Well, debates about what modal operators are meant by ‘only’ aside, I am doubtful that claim is true either! First, as a parallel consider grass again: to digest grass, ruminants need an extremely long intestinal system which takes multiple passes (including throw it up to the mouth to chew it again, for hours on end, chewing their cud again and again) and requires tons of microbes to digest it over multiple days; again, under any ordinary understanding of the phrase ‘easily digested’, it is not easy for cows to digest grass. Yet they still get all the calories they need to live on from it. So, for cows, grass ‘provides calories’ and yet is not ‘easily digested’. This is also true for humans: eating plants and raw uncooked foods ‘provide calories’, but are not ‘easily digested’; in fact, they provide much less net calories than they should because so many calories go right back into the digestive process.* (And this is one of the major theories for the importance of fire & cooking in human evolution: ‘the expensive gut tissue’ hypothesis.) You could also point to things like ‘poisonous berries’: you eat them and enjoy calories as their simple carbohydrates easily digest… until you then lose a bunch of calories by being sick and sh−ting yourself all day long. Easily digested, without a doubt but did they provide calories? They did—but only for the first few hours.

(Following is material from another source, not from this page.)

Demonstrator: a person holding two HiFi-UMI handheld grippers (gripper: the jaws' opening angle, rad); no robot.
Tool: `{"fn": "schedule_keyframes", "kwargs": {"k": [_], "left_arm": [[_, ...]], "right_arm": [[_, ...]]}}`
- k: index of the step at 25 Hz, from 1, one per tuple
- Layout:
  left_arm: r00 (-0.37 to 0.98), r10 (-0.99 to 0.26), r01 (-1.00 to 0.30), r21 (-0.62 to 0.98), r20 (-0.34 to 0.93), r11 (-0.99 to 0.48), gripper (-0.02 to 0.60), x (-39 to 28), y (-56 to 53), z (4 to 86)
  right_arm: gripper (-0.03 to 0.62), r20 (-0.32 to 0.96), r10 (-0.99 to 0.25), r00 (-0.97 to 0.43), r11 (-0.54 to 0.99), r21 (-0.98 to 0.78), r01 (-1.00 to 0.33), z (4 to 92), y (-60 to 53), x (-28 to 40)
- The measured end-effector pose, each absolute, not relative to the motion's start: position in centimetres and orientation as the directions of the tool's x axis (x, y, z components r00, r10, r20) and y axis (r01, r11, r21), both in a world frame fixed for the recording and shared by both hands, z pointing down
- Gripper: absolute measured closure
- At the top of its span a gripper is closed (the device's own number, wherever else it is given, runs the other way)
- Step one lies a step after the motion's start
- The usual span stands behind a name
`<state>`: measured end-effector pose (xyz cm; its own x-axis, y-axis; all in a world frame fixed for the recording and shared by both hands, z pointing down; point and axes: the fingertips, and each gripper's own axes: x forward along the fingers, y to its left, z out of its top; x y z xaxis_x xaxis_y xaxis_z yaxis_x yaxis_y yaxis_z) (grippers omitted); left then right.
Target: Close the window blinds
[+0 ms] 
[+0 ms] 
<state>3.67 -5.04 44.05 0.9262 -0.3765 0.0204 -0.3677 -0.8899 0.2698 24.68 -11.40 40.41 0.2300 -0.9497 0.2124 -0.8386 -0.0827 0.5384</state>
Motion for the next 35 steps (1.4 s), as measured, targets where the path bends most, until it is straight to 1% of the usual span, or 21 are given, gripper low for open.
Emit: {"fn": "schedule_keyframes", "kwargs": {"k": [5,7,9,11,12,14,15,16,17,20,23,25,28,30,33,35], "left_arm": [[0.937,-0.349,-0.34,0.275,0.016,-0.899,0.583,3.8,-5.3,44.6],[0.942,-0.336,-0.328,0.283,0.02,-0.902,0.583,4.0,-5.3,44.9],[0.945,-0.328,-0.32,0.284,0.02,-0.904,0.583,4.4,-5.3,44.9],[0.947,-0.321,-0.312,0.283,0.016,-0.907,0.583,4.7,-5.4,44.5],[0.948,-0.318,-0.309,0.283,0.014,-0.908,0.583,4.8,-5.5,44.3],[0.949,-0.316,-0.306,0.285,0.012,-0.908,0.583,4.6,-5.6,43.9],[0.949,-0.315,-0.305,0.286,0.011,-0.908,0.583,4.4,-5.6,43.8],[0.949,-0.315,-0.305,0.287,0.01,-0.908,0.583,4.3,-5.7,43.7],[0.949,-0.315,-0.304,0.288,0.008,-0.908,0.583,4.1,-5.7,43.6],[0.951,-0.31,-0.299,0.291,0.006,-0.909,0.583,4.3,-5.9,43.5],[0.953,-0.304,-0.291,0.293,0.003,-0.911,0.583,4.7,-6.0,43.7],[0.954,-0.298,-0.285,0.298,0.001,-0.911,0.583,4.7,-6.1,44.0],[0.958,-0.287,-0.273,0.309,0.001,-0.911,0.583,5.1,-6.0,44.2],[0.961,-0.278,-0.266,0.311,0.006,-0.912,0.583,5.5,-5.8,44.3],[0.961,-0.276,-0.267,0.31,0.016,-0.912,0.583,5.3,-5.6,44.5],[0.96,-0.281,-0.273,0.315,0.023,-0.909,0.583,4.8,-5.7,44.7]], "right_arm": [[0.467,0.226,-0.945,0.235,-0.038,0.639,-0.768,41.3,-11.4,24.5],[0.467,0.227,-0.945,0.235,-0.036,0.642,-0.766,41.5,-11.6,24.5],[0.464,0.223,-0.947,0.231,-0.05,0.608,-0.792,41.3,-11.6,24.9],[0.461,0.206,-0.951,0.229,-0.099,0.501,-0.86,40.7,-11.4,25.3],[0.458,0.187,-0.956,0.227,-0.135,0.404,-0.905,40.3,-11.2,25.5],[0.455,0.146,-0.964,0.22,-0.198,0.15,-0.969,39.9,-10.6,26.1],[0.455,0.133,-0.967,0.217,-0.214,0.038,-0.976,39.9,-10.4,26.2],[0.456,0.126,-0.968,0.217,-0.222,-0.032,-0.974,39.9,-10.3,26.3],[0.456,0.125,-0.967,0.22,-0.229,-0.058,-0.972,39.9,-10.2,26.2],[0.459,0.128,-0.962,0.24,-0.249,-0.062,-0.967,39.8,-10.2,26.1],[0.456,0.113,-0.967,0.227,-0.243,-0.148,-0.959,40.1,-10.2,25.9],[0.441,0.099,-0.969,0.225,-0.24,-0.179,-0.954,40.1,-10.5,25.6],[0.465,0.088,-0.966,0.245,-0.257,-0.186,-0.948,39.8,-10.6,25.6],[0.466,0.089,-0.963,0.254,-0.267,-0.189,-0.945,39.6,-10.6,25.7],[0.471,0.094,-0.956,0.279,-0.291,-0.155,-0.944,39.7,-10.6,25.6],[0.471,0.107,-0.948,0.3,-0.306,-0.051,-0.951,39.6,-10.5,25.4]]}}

So, this brings out that when you talk about ‘easily digested things’ which ‘provides calories’, you are implicitly including the caloric costs of digestion & side-effects and it’s really net calories you are talking about. Which will also be context-specific (eg. presumably there are wild animals like birds who will be immune to the berry poison and are the intended consumers, and for them the berries deliver full caloric value).